▶ **DATA BLOCK**
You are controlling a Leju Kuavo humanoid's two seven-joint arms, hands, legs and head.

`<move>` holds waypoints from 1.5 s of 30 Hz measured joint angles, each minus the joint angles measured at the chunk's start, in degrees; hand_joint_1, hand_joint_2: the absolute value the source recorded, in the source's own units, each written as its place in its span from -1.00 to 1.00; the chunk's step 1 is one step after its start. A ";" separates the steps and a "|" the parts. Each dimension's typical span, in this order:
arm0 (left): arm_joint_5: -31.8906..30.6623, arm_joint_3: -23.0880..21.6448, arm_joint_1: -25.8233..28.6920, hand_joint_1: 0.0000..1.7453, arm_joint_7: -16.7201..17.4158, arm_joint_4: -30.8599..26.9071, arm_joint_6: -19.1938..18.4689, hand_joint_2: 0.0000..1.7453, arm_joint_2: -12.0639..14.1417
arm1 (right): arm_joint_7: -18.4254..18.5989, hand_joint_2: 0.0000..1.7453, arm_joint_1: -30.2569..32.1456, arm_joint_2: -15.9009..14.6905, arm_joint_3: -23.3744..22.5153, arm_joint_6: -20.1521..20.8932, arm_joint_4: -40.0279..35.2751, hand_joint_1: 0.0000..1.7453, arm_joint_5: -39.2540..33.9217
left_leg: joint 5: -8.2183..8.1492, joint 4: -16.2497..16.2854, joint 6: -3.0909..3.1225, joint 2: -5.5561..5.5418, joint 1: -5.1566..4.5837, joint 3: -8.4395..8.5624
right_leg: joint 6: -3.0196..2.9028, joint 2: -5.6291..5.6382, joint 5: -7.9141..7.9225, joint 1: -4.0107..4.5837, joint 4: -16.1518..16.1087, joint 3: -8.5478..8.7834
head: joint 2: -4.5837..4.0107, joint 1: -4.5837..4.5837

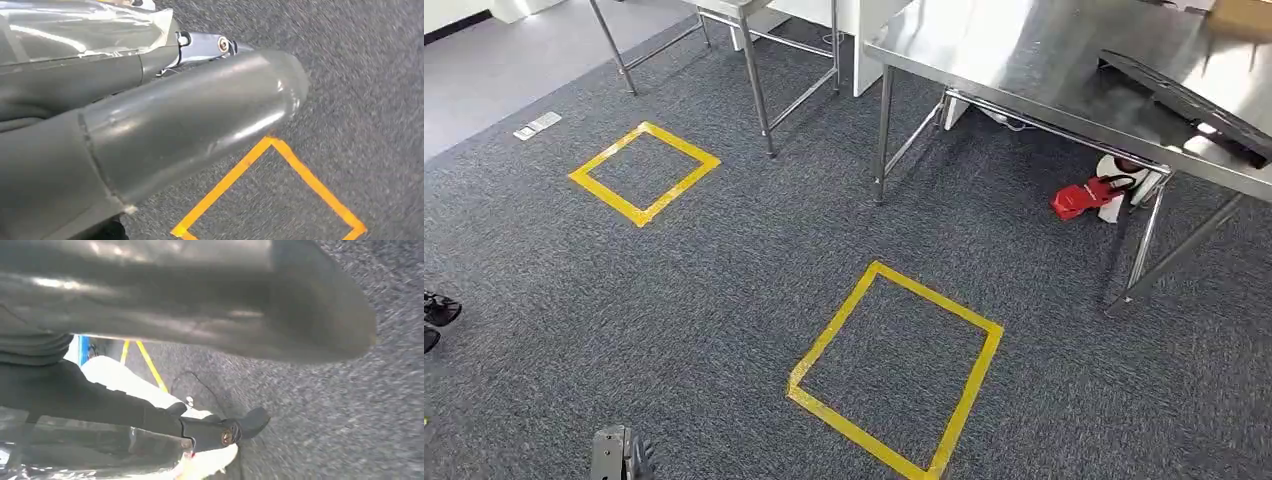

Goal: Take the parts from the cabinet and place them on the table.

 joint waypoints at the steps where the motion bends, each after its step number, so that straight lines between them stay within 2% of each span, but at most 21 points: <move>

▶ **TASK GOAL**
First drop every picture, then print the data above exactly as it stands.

▶ **OUTPUT BELOW**
You are controlling a Leju Kuavo humanoid's two seven-joint arms, hands, legs and head.

`<move>` holds waypoints from 1.5 s of 30 Hz measured joint angles, each minus the joint angles measured at the chunk's start, in degrees; hand_joint_1, hand_joint_2: the absolute value the source recorded, in the source's own units, each written as its place in its span from -1.00 to 1.00; the chunk's step 1 is one step after its start. A ";" separates the steps and a "|" the parts. Each dimension's typical span, in this order:
arm0 (left): arm_joint_5: -31.8906..30.6623, arm_joint_3: -23.0880..21.6448, arm_joint_1: -25.8233..28.6920, hand_joint_1: 0.0000..1.7453, arm_joint_7: -16.7201..17.4158, arm_joint_4: -30.8599..26.9071, arm_joint_6: -19.1938..18.4689, hand_joint_2: 0.0000..1.7453, arm_joint_2: -12.0639..14.1417
arm1 (right): arm_joint_7: -18.4254..18.5989, hand_joint_2: 0.0000..1.7453, arm_joint_1: -30.2569..32.1456, arm_joint_2: -15.9009..14.6905, arm_joint_3: -23.3744..22.5153, arm_joint_6: -20.1521..20.8932, arm_joint_4: -40.0279..35.2751, hand_joint_1: 0.0000..1.7453, arm_joint_5: -39.2540..33.9217
left_leg: joint 5: -8.2183..8.1492, joint 4: -16.2497..16.2854, joint 6: -3.0909..3.1225, joint 2: -5.5561..5.5418, joint 1: -5.1566..4.5837, joint 3: -8.4395..8.5624
right_leg: joint 6: -3.0196..2.9028, joint 2: -5.6291..5.6382, joint 5: -7.9141..7.9225, joint 1: -4.0107..4.5837, joint 4: -16.1518..16.1087, joint 3: -8.5478..8.7834
head: joint 2: -4.5837..4.0107, joint 1: -4.5837..4.5837


Goal: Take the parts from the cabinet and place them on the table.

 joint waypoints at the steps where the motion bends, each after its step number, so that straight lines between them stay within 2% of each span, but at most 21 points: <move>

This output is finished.